Multi-agent recommendation approaches (Villavicencio et al. 2019) are trending in the age of smart phones where there is a need of an agent to assist user most of the time. The agents perceive information from spatial data, data of groups liked by the user, etc. Such an approach would be advantageous to bring similar people together and fulfill their objectives. Further, with the excessive use of internet on social media, it has become the foremost requirement to understand the privacy issues related to user details. Being online has turned a part of life through social media. Sharing personal details, current location, images, etc. can make us cyber victims. Therefore, privacy is one of the future directions in social recommendation while posting or sharing anything on social media.

Group recommendation is also a challenge due to diversity and dynamism in group members. Social affinity that defines closeness of relationships, dependency and position is an important parameter in assessing group membership.

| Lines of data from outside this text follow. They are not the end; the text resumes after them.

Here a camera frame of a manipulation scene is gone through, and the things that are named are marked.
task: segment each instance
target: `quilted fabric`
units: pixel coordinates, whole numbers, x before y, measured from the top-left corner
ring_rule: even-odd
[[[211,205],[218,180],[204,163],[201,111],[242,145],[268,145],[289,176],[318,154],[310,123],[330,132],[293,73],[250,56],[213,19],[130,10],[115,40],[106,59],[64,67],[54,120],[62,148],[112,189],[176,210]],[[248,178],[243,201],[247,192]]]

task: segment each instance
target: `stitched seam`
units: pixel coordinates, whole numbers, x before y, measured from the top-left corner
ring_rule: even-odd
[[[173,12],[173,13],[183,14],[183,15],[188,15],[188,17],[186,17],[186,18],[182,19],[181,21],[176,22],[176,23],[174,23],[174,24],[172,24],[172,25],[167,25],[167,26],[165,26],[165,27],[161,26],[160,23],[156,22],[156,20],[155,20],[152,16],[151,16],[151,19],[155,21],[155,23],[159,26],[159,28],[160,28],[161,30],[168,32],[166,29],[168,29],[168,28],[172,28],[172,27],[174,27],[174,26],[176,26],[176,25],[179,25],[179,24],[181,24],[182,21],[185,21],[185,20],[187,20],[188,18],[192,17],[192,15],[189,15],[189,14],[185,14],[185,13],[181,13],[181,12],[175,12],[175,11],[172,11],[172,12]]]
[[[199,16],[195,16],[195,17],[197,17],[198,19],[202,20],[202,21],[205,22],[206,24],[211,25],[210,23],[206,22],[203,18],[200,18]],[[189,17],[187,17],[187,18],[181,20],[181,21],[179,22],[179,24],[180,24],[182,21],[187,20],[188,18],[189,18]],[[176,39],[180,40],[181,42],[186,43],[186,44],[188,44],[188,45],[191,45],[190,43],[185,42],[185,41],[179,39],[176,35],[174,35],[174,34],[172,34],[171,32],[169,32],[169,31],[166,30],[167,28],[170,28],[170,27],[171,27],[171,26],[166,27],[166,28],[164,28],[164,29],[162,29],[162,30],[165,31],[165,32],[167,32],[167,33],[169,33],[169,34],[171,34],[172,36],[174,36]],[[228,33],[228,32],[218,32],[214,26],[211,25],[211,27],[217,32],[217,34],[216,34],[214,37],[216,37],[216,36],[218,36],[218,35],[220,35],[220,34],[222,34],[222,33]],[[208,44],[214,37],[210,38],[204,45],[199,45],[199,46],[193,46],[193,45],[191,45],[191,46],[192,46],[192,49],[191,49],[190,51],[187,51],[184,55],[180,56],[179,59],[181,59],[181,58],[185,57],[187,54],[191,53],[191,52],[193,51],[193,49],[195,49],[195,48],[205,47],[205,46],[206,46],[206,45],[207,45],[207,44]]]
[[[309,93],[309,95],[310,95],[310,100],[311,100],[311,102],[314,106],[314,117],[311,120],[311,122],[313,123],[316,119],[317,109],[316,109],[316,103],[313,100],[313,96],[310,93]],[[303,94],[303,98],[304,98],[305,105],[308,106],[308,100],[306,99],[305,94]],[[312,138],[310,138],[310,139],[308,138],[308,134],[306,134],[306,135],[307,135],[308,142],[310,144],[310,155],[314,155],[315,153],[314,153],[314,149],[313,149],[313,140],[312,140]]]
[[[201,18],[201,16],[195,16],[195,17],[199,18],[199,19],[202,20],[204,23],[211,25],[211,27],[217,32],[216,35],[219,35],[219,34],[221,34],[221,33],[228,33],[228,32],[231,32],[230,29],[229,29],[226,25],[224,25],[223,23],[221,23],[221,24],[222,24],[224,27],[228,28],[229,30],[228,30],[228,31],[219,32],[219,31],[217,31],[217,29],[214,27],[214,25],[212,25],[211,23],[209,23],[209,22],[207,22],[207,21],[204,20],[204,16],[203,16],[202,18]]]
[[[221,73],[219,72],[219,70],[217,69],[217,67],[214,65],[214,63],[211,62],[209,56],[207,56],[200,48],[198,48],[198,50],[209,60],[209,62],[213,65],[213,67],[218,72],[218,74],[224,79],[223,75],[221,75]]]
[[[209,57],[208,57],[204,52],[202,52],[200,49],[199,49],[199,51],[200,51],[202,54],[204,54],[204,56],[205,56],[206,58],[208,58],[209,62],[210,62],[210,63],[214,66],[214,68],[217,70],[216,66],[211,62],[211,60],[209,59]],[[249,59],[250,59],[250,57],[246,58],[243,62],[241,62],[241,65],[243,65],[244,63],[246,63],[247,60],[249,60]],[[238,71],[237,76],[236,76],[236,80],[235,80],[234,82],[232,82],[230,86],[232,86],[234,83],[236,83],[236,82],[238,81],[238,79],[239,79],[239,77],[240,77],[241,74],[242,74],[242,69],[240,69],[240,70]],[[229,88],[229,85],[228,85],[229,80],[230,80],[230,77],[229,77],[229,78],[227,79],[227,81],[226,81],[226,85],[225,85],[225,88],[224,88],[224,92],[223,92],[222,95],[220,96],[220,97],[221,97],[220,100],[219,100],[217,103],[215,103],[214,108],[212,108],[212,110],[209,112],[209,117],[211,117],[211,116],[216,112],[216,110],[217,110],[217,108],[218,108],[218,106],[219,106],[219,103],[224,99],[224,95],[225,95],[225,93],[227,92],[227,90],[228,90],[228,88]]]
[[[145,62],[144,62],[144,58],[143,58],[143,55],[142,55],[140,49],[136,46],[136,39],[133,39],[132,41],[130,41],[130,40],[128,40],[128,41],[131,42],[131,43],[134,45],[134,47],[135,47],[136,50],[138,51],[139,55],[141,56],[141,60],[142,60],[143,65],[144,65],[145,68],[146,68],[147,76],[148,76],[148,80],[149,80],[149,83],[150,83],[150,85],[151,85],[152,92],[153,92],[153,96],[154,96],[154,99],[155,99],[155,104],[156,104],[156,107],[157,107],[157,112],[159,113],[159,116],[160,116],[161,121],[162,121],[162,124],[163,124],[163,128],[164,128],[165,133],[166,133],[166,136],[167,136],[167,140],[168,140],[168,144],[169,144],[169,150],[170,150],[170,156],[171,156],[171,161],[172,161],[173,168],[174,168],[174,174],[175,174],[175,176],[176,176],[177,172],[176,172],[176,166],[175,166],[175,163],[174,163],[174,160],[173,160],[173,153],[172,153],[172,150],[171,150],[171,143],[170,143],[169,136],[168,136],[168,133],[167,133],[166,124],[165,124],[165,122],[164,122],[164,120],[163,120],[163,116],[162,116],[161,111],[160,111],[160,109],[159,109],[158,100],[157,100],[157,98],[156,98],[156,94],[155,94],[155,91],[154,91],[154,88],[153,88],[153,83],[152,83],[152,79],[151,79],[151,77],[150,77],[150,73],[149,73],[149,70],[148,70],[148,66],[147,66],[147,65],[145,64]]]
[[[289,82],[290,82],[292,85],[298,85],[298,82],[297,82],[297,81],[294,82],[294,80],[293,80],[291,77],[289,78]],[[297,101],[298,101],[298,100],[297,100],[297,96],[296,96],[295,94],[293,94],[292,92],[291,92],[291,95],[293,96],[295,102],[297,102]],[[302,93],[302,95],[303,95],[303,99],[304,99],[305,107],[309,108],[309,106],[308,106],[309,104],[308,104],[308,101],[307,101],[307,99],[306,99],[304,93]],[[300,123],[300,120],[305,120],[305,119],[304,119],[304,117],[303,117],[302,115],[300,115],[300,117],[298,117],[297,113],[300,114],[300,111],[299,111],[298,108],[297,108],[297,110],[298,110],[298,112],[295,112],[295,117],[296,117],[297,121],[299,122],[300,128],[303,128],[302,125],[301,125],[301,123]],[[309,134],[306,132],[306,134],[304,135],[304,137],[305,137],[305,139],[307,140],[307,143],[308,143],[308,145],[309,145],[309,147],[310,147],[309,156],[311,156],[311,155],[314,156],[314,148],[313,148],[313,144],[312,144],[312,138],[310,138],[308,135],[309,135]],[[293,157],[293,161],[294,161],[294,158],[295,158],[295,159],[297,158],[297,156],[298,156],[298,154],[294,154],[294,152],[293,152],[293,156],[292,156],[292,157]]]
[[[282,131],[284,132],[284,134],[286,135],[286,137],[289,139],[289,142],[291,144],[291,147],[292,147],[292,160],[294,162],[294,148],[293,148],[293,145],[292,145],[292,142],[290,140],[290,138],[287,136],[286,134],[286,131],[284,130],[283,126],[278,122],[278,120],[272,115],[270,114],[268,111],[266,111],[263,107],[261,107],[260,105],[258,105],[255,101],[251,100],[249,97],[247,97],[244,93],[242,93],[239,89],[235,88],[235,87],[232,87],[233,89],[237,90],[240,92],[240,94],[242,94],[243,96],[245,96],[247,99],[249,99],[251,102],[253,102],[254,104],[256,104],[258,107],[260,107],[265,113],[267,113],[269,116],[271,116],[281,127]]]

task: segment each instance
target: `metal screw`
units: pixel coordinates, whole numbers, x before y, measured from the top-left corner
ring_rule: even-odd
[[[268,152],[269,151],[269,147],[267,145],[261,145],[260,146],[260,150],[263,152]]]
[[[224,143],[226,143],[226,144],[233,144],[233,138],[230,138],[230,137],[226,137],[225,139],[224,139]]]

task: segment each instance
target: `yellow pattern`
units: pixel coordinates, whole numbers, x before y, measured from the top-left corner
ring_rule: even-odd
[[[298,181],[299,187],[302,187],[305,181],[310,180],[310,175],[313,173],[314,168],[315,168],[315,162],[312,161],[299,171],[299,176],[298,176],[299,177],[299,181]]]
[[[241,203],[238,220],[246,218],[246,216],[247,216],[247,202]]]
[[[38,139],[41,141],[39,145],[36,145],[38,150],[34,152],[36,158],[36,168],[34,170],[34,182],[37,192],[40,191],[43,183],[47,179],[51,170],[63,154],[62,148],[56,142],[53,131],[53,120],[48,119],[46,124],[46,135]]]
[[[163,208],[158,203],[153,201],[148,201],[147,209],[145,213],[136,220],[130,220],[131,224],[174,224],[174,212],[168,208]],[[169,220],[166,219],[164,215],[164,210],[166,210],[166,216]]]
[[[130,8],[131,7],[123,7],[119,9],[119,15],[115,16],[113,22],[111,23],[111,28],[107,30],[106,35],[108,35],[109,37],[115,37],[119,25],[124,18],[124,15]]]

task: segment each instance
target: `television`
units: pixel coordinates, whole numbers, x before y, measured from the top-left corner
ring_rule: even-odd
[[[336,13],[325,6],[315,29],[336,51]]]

Preference elicitation is an important area of research in decision making (Felfernig et al. 2013). Eliciting user preferences through choices, memory and ratings are some parameters that governs the reliability of RS. Another challenge faced by RS is choice overload. Rs reduces information load but a large set of personalized choices, on the other hand, causes choice overload. According to the study of Jilke et al. (2016), more attractive choices reduce the motivation to choose an item. Therefore, some psychology is required to fix the choice difficulty problem. Lastly, personal factors like mood, emotions and personality also affects the decision-making process of users. Personality-based RS are more efficient than non-personality based RS. They also retain the loyalty of users towards the system.

9 Conclusion

Social media has emerged as a fuel for marketing, recommendation systems and analyze social relationships. SRS is a key research field that has pulled the attention of practitioners, researchers and academicians. This paper surveys various techniques and metrics used by different researchers in designing SRS. The paper also lists the domains and datasets where the aforementioned techniques have been applied. The future trends in this area are also discussed. It is clear from the survey that most models leverage ratings, social relations, and other social data to improve recommendation performance. We hope that deep learning would be the next technology for SRS. Significant growth is seen in the success of deep learning techniques in previous years. The strong expressive power of neural networks serve can be utilized in social recommendations to model social relationships and to learn latent, complex and non-linear social relations.